● Prompt
All of the data that follows should be given again exactly, without its images.

● Task input
★ ★ ★ ★

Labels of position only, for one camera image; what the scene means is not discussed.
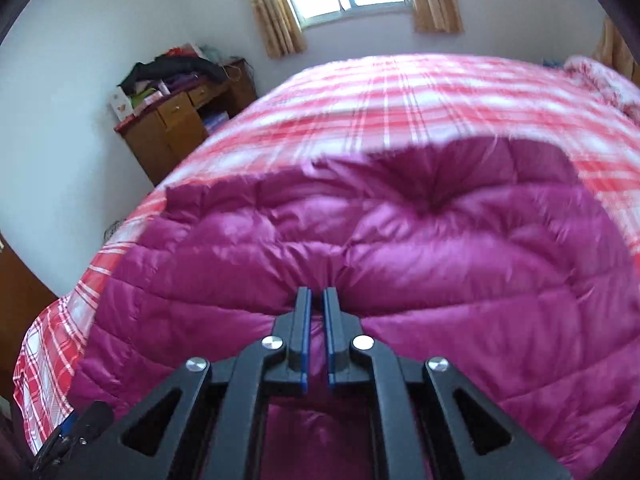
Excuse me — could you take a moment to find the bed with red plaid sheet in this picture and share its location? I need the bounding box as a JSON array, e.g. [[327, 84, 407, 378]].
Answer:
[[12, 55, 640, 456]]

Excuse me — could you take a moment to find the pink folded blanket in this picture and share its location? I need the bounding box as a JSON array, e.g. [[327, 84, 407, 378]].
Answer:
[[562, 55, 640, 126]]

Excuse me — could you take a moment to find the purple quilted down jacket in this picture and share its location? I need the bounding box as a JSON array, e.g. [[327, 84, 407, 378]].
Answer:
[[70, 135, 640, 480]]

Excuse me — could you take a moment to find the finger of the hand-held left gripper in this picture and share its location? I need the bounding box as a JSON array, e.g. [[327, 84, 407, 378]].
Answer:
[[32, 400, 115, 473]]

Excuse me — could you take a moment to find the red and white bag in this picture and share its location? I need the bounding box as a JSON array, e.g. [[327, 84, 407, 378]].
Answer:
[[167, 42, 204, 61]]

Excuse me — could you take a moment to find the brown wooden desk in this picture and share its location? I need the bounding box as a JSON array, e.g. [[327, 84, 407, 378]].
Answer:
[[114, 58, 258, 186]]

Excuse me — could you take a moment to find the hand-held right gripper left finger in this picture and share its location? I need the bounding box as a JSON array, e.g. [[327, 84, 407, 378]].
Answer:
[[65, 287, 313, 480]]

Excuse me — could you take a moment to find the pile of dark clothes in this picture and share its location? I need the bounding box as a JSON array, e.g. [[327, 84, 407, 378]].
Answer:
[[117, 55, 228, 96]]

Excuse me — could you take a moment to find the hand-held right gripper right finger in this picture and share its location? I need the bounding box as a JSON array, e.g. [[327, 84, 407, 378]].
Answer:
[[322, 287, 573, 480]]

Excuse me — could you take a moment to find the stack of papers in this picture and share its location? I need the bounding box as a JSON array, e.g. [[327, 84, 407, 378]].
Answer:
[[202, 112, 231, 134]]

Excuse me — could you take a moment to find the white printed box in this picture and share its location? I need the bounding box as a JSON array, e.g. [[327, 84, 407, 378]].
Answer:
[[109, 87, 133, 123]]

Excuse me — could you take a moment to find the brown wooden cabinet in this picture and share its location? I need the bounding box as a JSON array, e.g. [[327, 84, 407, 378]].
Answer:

★ ★ ★ ★

● Answer space
Labels of position only, for one camera image; what the scene means is not discussed.
Excuse me — could you take a moment to find the bed with red plaid sheet in this picture and share its location? I need the bounding box as a JSON array, e.g. [[327, 84, 407, 378]].
Answer:
[[12, 55, 640, 456]]

Excuse me — could you take a moment to find the pink folded blanket in this picture and share its location? I need the bounding box as a JSON array, e.g. [[327, 84, 407, 378]].
Answer:
[[562, 55, 640, 126]]

Excuse me — could you take a moment to find the purple quilted down jacket in this picture and share its location? I need the bounding box as a JSON array, e.g. [[327, 84, 407, 378]].
Answer:
[[70, 135, 640, 480]]

Excuse me — could you take a moment to find the finger of the hand-held left gripper in this picture and share its location? I need the bounding box as a JSON array, e.g. [[327, 84, 407, 378]].
Answer:
[[32, 400, 115, 473]]

Excuse me — could you take a moment to find the red and white bag in this picture and share its location? I need the bounding box as a JSON array, e.g. [[327, 84, 407, 378]].
Answer:
[[167, 42, 204, 61]]

Excuse me — could you take a moment to find the brown wooden desk in this picture and share its location? I need the bounding box as a JSON array, e.g. [[327, 84, 407, 378]].
Answer:
[[114, 58, 258, 186]]

Excuse me — could you take a moment to find the hand-held right gripper left finger in this picture and share its location? I need the bounding box as a JSON array, e.g. [[327, 84, 407, 378]].
Answer:
[[65, 287, 313, 480]]

Excuse me — could you take a moment to find the pile of dark clothes in this picture and share its location? I need the bounding box as a JSON array, e.g. [[327, 84, 407, 378]].
Answer:
[[117, 55, 228, 96]]

Excuse me — could you take a moment to find the hand-held right gripper right finger in this picture and share its location? I need the bounding box as a JSON array, e.g. [[327, 84, 407, 378]].
Answer:
[[322, 287, 573, 480]]

Excuse me — could you take a moment to find the stack of papers in this picture and share its location? I need the bounding box as a JSON array, e.g. [[327, 84, 407, 378]].
Answer:
[[202, 112, 231, 134]]

Excuse me — could you take a moment to find the white printed box in this picture and share its location? I need the bounding box as a JSON array, e.g. [[327, 84, 407, 378]].
Answer:
[[109, 87, 133, 123]]

Excuse me — could you take a moment to find the brown wooden cabinet in this picture and share its location? I need the bounding box as a JSON array, e.g. [[327, 84, 407, 378]].
Answer:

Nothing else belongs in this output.